▸ **Task to complete**
With nothing added or dropped, copy the data that follows exactly.

▸ **Available data**
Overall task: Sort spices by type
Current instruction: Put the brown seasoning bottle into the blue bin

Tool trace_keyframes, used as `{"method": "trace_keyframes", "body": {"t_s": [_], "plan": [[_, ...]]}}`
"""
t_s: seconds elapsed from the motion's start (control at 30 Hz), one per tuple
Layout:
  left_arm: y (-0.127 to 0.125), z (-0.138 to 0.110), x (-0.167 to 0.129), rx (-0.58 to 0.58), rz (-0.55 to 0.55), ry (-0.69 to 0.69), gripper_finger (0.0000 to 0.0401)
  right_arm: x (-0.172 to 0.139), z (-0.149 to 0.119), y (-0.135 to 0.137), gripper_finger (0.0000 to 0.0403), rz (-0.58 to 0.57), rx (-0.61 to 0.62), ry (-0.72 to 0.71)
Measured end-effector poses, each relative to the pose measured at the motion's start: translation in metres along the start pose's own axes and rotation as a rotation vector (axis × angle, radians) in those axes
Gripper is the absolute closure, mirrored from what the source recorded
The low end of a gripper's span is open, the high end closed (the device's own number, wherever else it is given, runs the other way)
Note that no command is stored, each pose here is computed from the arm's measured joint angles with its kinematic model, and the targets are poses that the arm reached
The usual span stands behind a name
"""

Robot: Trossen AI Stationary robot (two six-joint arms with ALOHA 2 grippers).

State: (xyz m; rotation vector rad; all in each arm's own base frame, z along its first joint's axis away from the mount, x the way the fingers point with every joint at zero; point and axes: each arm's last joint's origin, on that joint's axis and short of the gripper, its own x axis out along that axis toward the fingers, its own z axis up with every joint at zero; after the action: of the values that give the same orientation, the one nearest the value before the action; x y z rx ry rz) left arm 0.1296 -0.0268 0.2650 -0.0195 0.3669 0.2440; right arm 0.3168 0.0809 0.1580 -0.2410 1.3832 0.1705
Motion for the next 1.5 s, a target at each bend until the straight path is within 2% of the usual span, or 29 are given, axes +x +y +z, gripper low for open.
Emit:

▸ **Answer box**
Overall task: Sort spices by type
Current instruction: Put the brown seasoning bottle into the blue bin

Tool trace_keyframes, used as `{"method": "trace_keyframes", "body": {"t_s": [_], "plan": [[_, ...]]}}`
"""
t_s: seconds elapsed from the motion's start (control at 30 Hz), one per tuple
Layout:
  left_arm: y (-0.127 to 0.125), z (-0.138 to 0.110), x (-0.167 to 0.129), rx (-0.58 to 0.58), rz (-0.55 to 0.55), ry (-0.69 to 0.69), gripper_finger (0.0000 to 0.0401)
  right_arm: x (-0.172 to 0.139), z (-0.149 to 0.119), y (-0.135 to 0.137), gripper_finger (0.0000 to 0.0403), rz (-0.58 to 0.57), rx (-0.61 to 0.62), ry (-0.72 to 0.71)
Measured end-effector poses, each relative to the pose measured at the motion's start: translation in metres along the start pose's own axes and rotation as a rotation vector (axis × angle, radians) in those axes
Gripper is the absolute closure, mirrored from what the source recorded
The low end of a gripper's span is open, the high end closed (the device's own number, wherever else it is given, runs the other way)
Note that no command is stored, each pose here is computed from the arm's measured joint angles with its kinematic model, and the targets are poses that the arm reached
The usual span stands behind a name
"""

Robot: Trossen AI Stationary robot (two six-joint arms with ALOHA 2 grippers).

State: (xyz m; rotation vector rad; all in each arm's own base frame, z along its first joint's axis away from the mount, x the way the fingers point with every joint at zero; point and axes: each arm's last joint's origin, on that joint's axis and short of the gripper, its own x axis out along that axis toward the fingers, its own z axis up with every joint at zero; after the action: of the values that give the same orientation, the one nearest the value before the action; x y z rx ry rz) left arm 0.1296 -0.0268 0.2650 -0.0195 0.3669 0.2440; right arm 0.3168 0.0809 0.1580 -0.2410 1.3832 0.1705
Motion for the next 1.5 s, a target at each bend until the straight path is within 2% of the usual span, or 29 are given, axes +x +y +z, gripper low for open.
Emit:

No further output is expected here.